Plus de deux mille personnes ont été blessées et huit tuées, à la suite de l’explosion mardi après-midi des appareils de communication utilisés par les membres du Hezbollah. Il s’agit de pagers ou bipeurs. Ici Beyrouth s’est entretenu avec Khalil Sehnaoui, expert en cybersécurité, afin de mieux comprendre ce phénomène.

Qu’est-ce qu’un pager et pourquoi le Hezbollah utilise-t-il cet appareil?

Le pager est un système de communication généralement unilatérale: il peut recevoir des messages textuels ou des notifications. Utilisé dans les années 90 et 2000, il est toujours employé dans certains domaines spécialisés, tels que les hôpitaux et les établissements de soins de santé, étant donné qu’il permet une transmission rapide de notifications.

Dans n’importe quel théâtre de guerre, c’est toujours intelligent d’utiliser des méthodes anciennes, surtout au niveau de la communication, afin de contourner les réseaux de surveillance moderne. Sa spécificité réside dans le fait qu’il n’utilise pas le réseau internet.

En outre, les systèmes de communication traditionnels ne sont pas surveillés. C’est comme si on choisissait d’envoyer un message avec un pigeon voyageur. Personne ne va soupçonner cela.

Comment est-il possible d’infiltrer un pager?

Tout d’abord, il faut avoir découvert son utilisation. Un espion pourrait avoir repéré un appareil sur l’un des membres du Hezbollah.

À partir de là, plusieurs hypothèses se présentent.

Connaissant le modèle du pager, on peut envoyer un message chargé d’activer une fonction qui provoque une surcharge de l’appareil. Ceci entraîne une surchauffe de la batterie qui explose.

Cela ressemble au phénomène observé il y a quelques années dans les appareils Samsung qui voyaient leur batterie exploser.

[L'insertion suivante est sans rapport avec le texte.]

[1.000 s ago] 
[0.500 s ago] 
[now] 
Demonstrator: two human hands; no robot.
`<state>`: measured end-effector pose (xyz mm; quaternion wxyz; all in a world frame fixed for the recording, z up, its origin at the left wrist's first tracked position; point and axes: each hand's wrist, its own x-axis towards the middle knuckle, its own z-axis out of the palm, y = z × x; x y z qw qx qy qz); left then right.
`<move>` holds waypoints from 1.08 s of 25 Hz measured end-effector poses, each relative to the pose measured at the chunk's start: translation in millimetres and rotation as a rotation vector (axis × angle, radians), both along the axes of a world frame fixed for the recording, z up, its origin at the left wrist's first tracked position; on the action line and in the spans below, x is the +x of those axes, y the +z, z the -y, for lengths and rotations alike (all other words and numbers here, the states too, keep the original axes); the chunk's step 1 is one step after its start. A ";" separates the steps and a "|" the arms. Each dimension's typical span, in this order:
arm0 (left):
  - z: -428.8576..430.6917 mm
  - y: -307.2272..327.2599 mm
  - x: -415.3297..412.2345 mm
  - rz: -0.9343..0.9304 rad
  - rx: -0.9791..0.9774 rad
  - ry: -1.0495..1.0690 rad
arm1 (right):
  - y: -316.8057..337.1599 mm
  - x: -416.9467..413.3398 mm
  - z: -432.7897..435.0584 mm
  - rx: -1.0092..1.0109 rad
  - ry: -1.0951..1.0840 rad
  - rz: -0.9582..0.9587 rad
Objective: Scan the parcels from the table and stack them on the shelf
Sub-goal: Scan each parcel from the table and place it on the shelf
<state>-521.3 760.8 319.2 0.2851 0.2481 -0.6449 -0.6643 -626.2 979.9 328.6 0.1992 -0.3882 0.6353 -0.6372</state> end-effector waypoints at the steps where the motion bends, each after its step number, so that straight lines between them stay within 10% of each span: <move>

Une autre possibilité serait de manipuler les appareils en amont, avant la livraison.

Selon les informations disponibles jusqu’à l’heure, les appareils qui ont explosé pourraient tous provenir d’un même lot récemment acquis.

Dans ce cas, il est possible qu’on ait intégré une vulnérabilité au système informatique. Celle-ci aurait été activée ensuite par le message envoyé au pager, ce qui aurait pu causer la surchauffe.

Par ailleurs, les experts en explosifs, ayant observé la nature des explosions et les dégâts occasionnés, ont avancé la possibilité de la présence d’un certain grammage d’explosif à l’intérieur de l’appareil.

On soupçonne donc que ces matières aient été placées en amont de la vente.

Les pagers utilisés par les personnels de santé sont-ils également vulnérables face à ces infiltrations?

Logiquement, oui, si on parle du cas d’une vulnérabilité qui entraînerait une surchauffe de batterie. Mais tout dépend du modèle de l’appareil et de la fréquence utilisée.

Les appareils modernes, par exemple, sont munis d’un système de sécurité. Ils s’éteignent automatiquement en cas de surchauffe.

En tout cas, il serait bon, pour le moment, que tout utilisateur de pager soit attentif à d’éventuels signes de surchauffe ou à des messages inhabituels. Il serait également prudent d’éteindre les appareils pour 24 heures, le temps que toute cette histoire se décante et qu’on ait des informations plus sûres.